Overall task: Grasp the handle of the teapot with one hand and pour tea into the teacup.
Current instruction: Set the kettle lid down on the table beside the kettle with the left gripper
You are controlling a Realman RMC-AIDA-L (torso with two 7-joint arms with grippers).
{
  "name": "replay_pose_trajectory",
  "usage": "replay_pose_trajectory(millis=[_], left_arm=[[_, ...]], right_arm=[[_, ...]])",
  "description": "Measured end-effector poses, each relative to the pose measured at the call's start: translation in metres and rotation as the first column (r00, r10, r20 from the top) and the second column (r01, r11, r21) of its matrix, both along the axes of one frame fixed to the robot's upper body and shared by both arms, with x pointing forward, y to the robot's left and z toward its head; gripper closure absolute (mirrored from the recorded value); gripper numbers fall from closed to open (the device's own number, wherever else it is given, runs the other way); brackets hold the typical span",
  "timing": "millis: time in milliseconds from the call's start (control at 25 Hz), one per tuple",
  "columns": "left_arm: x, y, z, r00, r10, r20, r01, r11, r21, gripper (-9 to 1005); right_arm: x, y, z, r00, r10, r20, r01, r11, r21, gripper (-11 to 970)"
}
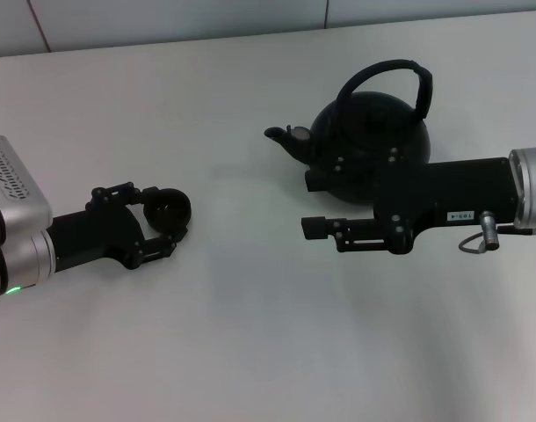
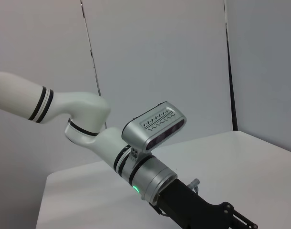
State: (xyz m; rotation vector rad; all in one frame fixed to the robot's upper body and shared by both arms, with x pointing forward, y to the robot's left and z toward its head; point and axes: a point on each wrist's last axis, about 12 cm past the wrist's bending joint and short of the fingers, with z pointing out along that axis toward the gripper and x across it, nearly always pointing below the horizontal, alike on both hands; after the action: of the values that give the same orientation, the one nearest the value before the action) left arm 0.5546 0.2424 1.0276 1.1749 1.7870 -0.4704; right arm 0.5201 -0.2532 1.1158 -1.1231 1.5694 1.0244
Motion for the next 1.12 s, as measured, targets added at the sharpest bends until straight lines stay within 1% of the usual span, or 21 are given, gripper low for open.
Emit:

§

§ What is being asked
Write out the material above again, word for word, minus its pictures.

§ Output for this exercise
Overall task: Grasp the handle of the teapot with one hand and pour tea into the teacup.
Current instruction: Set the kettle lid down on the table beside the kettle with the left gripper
You are controlling a Realman RMC-AIDA-L (torso with two 7-joint arms with grippers).
{
  "name": "replay_pose_trajectory",
  "usage": "replay_pose_trajectory(millis=[_], left_arm=[[_, ...]], right_arm=[[_, ...]])",
  "description": "Measured end-effector poses, each relative to the pose measured at the call's start: translation in metres and rotation as the first column (r00, r10, r20 from the top) and the second column (r01, r11, r21) of its matrix, both along the axes of one frame fixed to the robot's upper body and shared by both arms, with x pointing forward, y to the robot's left and z toward its head; gripper closure absolute (mirrored from the recorded value); gripper numbers fall from closed to open (the device's own number, wherever else it is given, runs the other way); brackets hold the typical span",
  "timing": "millis: time in milliseconds from the call's start (control at 25 Hz), one per tuple",
  "columns": "left_arm: x, y, z, r00, r10, r20, r01, r11, r21, gripper (-9 to 1005); right_arm: x, y, z, r00, r10, r20, r01, r11, r21, gripper (-11 to 970)"
}
State: (xyz m; rotation vector rad; all in one frame fixed to the robot's upper body and shared by both arms, with x pointing forward, y to the robot's left and z toward its head; point and axes: a point on each wrist's last axis, about 12 cm past the wrist's bending joint and short of the fingers, with z pointing out along that axis toward the gripper and x across it, nearly always pointing below the horizontal, alike on both hands; after the action: of the values that give the same orientation, the one nearest the value before the action) left arm 0.5546 0.2424 1.0276 1.1749 1.7870 -0.4704; right arm 0.5201 -0.2532 1.1158 -1.1231 1.5694 1.0244
Motion for the next 1.12 s, as measured, targets added at the sharpest bends until straight lines stay within 1% of the usual span, or 21 are given, gripper low for open.
Emit:

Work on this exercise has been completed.